BD-I | BD-II | BD-NOS | p-value (F or χ²) | |
---|---|---|---|---|
Sample size | 45 | 13 | 13 | |
Age (mean (SD)) | 52.60 (15.06) | 51.46 (15.22) | 51.54 (11.25) | n.s |
Length of first hospitalization (median [IQR]) | 15.00 [8.00, 22.00] | 14.00 [7.00, 17.00] | 10.00 [6.00, 15.00] | n.s. |
Gender (N (Female %)) | 23 (51.1) | 8 (61.5) | 9 (69.2) | |
Mood stabilizer at first discharge (%) | ||||
No. | 15 (33.3) | 5 (38.5) | 5 (38.5) | n.s. |
Yes | 30 (66.7) | 8 (61.5) | 8 (61.5) | |
No. of comorbidities (median [IQR]) | 1.00 [0.00, 2.00] | 1.00 [0.00, 2.00] | 0.00 [0.00, 2.00] | n.s. |
No. of medications prescribed (median [IQR]) | 3.00 [2.00, 5.00] | 3.00 [3.00, 4.00] | 3.00 [2.00, 4.00] | n.s. |
Age at Onset < 18 (%) | ||||
Not available | 9 (20.0) | 3 (23.1) | 0 (0.0) | n.s. |
No | 35 (77.8) | 8 (61.5) | 13 (100.0) | |
Yes | 1 (2.2) | 2 (15.4) | 0 (0.0) | |
Index Episode (%) | ||||
Depressive | 21 (46.7) | 10 (76.9) | 6 (46.2) | n.s. |
[Hypo]manic | 16 (35.6) | 0 (0.0) | 2 (15.4) | |
Not available | 8 (17.8) | 3 (23.1) | 5 (38.5) | |
Long-acting Injection (%) | ||||
No | 30 (66.7) | 11 (84.6) | 12 (92.3) | n.s. |
Yes | 15 (33.3) | 2 (15.4) | 1 (7.7) | |
Prevalent Polarity (%) | ||||
Depressive | 12 (26.7) | 11 (84.6) | 7 (53.8) | <0.001 |
Manic | 22 (48.9) | 0 (0.0) | 0 (0.0) | |
Mixed | 2 (4.4) | 2 (15.4) | 4 (30.8) | |
None | 9 (20.0) | 0 (0.0) | 2 (15.4) | |
No. Psych Admissions (median [IQR]) | 2.00 [1.00, 3.00] | 2.00 [1.00, 2.00] | 2.00 [1.00, 2.00] | n.s. |
No. Med Admissions (median [IQR]) | 0.00 [0.00, 1.00] | 0.00 [0.00, 0.00] | 0.00 [0.00, 0.00] | n.s. |
No. Psych Admissions (Total) | 45 | 13 | 13 | |
No. Med Admissions (Total) | 13 | 2 | 3 | |
No. deaths | ||||
Suicide | 0 | 0 | 1 | |
Other causes (unknown, lymphoma, COVID-19) | 4 | 0 | 0 |
BD-I, Bipolar Disorder Type I; BD-II, Bipolar Disorder Type II; BD-NOS, Bipolar Disorder – Not Otherwise Specified; IQR, interquartile range; n.s., not significant; SD, standard deviation.

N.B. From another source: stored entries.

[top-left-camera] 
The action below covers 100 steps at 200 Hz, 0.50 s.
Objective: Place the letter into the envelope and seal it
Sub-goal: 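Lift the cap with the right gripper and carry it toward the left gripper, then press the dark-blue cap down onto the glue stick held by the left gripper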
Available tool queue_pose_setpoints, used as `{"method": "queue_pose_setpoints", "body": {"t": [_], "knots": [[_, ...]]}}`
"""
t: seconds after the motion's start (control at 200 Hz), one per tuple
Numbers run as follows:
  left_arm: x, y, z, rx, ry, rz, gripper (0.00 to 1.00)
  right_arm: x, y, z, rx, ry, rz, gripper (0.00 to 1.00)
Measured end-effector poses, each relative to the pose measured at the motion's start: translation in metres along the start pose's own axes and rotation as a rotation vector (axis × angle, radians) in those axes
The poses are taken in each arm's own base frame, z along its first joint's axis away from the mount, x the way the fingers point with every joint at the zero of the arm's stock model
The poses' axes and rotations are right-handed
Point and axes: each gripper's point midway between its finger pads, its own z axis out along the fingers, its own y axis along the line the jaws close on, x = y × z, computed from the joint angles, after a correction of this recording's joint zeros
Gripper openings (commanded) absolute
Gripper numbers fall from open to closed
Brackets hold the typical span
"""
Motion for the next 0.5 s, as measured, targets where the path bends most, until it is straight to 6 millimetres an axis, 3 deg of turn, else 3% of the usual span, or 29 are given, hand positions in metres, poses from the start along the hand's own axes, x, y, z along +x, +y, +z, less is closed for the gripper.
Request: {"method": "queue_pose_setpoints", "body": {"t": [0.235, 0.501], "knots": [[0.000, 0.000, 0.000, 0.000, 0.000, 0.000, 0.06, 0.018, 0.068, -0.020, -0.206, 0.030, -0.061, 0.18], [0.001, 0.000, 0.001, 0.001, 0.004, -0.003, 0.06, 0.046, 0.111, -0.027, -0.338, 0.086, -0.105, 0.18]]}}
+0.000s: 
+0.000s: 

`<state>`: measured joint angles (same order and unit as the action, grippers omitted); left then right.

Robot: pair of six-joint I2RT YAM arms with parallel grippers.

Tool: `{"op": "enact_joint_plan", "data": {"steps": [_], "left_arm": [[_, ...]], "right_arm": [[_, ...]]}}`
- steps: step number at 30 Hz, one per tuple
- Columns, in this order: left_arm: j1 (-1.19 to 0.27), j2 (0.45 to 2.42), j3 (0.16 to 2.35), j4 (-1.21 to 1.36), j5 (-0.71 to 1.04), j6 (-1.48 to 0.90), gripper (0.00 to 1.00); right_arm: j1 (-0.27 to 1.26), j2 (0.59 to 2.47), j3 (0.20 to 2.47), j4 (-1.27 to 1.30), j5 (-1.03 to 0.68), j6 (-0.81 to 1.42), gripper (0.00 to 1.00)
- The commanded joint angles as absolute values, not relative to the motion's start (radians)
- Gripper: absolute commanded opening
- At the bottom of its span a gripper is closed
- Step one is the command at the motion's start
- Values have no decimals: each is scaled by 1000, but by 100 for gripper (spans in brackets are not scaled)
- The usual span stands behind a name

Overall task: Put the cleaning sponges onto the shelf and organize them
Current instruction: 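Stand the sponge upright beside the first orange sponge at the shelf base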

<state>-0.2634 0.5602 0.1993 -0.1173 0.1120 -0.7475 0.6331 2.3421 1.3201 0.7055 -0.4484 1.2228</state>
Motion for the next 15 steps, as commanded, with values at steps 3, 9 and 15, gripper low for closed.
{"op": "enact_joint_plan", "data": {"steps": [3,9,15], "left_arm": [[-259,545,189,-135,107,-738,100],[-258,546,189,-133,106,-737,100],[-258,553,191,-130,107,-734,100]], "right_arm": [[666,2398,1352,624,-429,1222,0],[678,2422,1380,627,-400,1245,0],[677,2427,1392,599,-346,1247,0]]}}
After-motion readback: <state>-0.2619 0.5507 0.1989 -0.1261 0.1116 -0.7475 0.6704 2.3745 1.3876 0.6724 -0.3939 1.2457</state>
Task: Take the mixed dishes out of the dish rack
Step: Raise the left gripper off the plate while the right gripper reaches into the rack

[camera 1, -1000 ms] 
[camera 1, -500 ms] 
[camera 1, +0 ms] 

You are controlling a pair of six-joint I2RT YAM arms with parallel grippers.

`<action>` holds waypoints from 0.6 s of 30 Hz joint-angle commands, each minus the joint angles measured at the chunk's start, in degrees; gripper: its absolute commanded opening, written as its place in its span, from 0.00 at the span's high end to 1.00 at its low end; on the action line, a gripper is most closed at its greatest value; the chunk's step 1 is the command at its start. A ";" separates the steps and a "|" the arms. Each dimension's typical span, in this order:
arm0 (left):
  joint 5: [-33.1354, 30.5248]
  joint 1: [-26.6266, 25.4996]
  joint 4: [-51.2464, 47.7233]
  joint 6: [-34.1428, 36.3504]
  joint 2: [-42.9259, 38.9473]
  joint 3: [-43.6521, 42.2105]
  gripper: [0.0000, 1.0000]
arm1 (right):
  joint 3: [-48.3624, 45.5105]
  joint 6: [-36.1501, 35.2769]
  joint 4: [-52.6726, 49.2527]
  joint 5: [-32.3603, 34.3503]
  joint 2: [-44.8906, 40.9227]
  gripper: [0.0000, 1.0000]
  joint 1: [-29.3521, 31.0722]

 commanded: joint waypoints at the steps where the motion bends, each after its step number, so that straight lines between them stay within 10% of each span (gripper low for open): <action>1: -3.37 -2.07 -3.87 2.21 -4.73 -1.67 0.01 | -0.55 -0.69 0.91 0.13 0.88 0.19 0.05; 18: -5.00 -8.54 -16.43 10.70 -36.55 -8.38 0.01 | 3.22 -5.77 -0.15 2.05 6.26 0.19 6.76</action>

3.1. Prediction of hospitalization in any general medical ward using all variables (global model)
In this model, we used 109 baseline variables (i.e., 10 biochemical, 31 clinical, 11 ECG-related, 55 psychiatric, and 2 sociodemographic) to predict the occurrence of medical admission during the three years of follow-up. The model was able to predict the outcome (AUC=69.5%, 95%C.I. = 55-84.1). The sensitivity was 61.1% and the specificity 75.5%, resulting in a BAC=68.3%. A ROC plot is presented in Figure 1 . The most relevant variables in the model were cardiovascular disease (importance=59.2%); neurological diseases (importance=24.8%); osteomuscular diseases (importance=7.6%); valproate (importance=3.3%); and age (importance=2.1%) ( Figure 2A ). The sum of the importance of all remaining variables was 3%.
3.2. Prediction of hospitalization in any general medical ward using sociodemographic and psychiatric variables (psychiatric model)
In this model, we used psychiatric (n=55) and sociodemographic (n=2) baseline variables only. The model did not predict the outcome (AUC= 61.8%, 95%C.I. = 46.2-77.4). The sensitivity was 55.5%, and the specificity 66.0%, resulting in a BAC of 60.8%. A ROC curve is presented in Figure 1 . The most relevant variables of the model were age (importance=37.9%), number of other psychopharmacological agents (importance=29.8%), olanzapine use (importance=8.7%), SSRI use (importance=5.2%), number of antipsychotics (importance=4.7%), suicidality lifetime (importance=2.9%), number of suicide attempts (importance=2.7%), valproate use (importance=2.6%), manic index episode (importance=1.4%), and second-generation antipsychotic use (importance=1%) ( Figure 2B ). The sum of the importance of all remaining variables was 3.1%.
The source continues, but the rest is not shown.